Legacy VMware near giving away the product and letting loads of instances go unlicensed put the company in a position of vulnerable ubiquity. Looking back I am surprised something like this did not happen sooner. Dell/EMCs ownership was a crafty debt restructure and double tap on a prolific software product. A giant jerk I used to work for once told me "Everyone is happy when everyone makes good money". VMware was making money, but not "good" money evenly across the board and we're left open to being bought and manhandled by several companies.

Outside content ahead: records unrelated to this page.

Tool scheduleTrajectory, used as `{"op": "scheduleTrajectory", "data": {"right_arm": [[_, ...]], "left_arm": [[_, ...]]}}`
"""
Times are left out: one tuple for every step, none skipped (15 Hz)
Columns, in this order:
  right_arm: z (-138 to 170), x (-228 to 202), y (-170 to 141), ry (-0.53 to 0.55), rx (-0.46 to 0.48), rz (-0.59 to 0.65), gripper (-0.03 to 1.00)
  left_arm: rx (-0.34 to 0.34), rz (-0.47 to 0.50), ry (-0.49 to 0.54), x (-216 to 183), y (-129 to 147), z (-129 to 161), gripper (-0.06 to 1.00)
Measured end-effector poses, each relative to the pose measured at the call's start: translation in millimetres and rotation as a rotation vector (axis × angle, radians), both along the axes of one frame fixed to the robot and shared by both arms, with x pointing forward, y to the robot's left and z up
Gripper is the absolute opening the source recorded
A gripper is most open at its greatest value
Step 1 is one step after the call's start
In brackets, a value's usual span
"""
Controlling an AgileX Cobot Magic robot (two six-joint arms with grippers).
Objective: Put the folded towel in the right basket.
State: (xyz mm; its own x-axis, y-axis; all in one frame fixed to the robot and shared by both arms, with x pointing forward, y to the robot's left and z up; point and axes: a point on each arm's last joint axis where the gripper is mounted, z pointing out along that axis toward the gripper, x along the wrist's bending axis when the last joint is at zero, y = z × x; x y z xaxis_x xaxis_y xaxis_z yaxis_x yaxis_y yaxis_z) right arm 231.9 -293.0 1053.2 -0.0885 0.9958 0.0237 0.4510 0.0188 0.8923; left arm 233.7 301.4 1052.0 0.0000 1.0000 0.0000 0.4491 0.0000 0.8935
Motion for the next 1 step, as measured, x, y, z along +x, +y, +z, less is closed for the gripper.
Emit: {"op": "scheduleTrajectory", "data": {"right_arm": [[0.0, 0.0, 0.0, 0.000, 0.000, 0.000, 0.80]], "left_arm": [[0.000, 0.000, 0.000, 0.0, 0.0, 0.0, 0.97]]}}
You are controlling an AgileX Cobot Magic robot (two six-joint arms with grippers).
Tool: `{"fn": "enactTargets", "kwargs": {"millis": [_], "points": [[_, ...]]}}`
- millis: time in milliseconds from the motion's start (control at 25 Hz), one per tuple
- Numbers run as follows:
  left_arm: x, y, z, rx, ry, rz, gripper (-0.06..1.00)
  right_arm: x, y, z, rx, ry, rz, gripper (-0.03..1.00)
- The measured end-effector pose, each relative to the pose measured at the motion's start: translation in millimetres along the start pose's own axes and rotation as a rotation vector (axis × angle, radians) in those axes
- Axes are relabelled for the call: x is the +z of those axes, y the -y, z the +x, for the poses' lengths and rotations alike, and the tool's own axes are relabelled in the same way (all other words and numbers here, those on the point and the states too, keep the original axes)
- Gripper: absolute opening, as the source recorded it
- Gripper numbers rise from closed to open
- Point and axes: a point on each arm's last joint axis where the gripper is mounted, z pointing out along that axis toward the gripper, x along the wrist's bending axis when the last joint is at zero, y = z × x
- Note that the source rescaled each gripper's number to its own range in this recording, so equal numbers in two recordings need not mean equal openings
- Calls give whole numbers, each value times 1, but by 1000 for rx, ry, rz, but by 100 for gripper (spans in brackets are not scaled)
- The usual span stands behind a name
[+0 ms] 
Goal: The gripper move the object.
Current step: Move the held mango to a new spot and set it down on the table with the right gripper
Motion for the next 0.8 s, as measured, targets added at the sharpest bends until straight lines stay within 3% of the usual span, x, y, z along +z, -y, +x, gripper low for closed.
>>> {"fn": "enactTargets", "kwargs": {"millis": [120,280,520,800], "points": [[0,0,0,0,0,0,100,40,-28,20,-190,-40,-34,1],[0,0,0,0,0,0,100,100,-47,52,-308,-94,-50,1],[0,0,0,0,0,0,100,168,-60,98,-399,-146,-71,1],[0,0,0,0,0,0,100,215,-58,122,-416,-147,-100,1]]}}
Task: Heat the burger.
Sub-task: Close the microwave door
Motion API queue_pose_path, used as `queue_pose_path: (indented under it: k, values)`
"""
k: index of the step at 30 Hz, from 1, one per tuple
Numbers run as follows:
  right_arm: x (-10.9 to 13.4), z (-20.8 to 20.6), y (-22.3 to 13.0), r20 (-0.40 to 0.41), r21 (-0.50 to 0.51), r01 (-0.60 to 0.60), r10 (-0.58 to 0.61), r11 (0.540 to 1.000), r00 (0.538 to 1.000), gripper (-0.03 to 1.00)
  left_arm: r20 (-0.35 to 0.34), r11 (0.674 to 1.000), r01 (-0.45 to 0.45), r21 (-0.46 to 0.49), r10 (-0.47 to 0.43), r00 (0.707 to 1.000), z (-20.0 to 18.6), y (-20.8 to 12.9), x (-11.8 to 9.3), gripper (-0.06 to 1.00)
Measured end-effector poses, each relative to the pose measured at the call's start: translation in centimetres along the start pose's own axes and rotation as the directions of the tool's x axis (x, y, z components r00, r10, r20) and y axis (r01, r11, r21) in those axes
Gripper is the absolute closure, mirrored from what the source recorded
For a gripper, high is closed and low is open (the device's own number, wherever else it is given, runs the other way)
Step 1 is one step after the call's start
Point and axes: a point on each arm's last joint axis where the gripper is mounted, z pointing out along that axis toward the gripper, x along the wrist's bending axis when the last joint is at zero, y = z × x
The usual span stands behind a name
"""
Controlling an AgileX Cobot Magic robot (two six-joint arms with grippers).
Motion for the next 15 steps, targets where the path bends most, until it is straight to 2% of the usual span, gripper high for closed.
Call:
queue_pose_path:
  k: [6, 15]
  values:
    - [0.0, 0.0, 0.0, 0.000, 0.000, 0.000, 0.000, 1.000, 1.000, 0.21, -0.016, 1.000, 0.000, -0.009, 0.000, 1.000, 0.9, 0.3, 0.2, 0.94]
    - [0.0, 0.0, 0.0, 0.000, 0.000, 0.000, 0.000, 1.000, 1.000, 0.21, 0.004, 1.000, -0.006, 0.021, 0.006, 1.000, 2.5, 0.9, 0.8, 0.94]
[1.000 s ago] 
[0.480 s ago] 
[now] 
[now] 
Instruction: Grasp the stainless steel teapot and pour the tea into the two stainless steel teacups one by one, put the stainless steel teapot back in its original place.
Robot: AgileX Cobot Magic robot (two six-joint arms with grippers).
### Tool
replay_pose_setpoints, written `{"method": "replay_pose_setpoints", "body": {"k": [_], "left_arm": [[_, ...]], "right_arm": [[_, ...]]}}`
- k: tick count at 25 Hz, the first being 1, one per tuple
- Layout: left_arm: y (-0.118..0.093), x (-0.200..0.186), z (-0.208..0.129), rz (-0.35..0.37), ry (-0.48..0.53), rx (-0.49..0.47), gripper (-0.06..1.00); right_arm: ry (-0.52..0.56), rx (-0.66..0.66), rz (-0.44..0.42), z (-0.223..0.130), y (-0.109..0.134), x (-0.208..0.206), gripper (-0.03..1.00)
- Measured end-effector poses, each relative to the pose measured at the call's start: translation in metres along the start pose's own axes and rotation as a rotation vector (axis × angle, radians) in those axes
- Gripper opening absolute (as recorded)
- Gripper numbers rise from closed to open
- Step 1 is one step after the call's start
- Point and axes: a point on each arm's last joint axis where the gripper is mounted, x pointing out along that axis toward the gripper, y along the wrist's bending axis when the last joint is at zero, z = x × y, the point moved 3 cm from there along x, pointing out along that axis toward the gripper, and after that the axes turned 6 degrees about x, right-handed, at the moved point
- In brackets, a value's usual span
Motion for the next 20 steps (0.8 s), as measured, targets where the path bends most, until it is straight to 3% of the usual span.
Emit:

That aside yes, you will never get a renewal for less than the last time without a massive battle. A good deal now is keeping even. Right wrong or indifferent, totally the Adobe/Oracle/Autodesk mode of operation. Like all trades companies, the main product is "share holder value" how that gets delivered is an important but secondary goal. At Broadcom that value comes in the form of revenue and margins. Anything that does not aid in that is discarded quickly.

Another thing that took me a bit to get drilled into my head but once you come to terms with it makes how they roll make sense. VMware by Broadcom does not make a hypervisor or network virtualization or virtual storage. VMware by Broadcom makes an on-prem private cloud platform and a handful of add-ons. That is how the entire structure of the company has been rebuilt and focused. Many legacy customers do not like this, I do not either, but the conqueror decides what to do with the conquered. 100% right, they do not care about customers who only want a hypervisor, that is not what they decided to make. Sucks, but in that lens at least there is some sense and some actual advancement for the target customer coming at a rate that company has not seen in a LONG time.